Could you output, exactly and with nothing else, every line from the one that contains "Q: Point to the black robot" through the last line of the listing below?

+++ DATASET RECORDS

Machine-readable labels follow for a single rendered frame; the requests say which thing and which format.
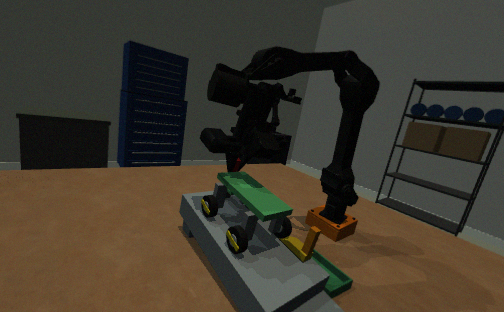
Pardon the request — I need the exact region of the green tray floor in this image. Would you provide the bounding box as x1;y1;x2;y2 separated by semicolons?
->
311;256;343;289

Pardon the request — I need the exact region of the green trolley with black wheels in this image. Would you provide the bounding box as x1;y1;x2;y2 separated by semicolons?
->
201;172;293;254

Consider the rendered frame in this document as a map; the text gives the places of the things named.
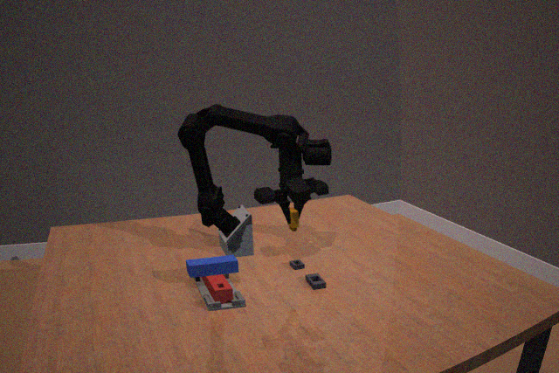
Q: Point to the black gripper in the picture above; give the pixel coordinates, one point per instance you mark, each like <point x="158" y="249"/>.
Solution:
<point x="267" y="195"/>

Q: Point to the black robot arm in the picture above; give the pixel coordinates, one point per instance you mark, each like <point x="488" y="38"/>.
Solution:
<point x="279" y="129"/>

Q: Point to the yellow rectangular block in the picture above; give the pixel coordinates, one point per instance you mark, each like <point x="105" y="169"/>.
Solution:
<point x="294" y="219"/>

++++++

**WRITTEN SOLUTION**:
Q: Point to the black robot arm in the picture above; give the pixel coordinates, one point per instance you mark, each like <point x="488" y="38"/>.
Solution:
<point x="279" y="129"/>

Q: Point to the yellow rectangular block in the picture above; give the pixel coordinates, one point per instance you mark, each like <point x="105" y="169"/>.
Solution:
<point x="294" y="219"/>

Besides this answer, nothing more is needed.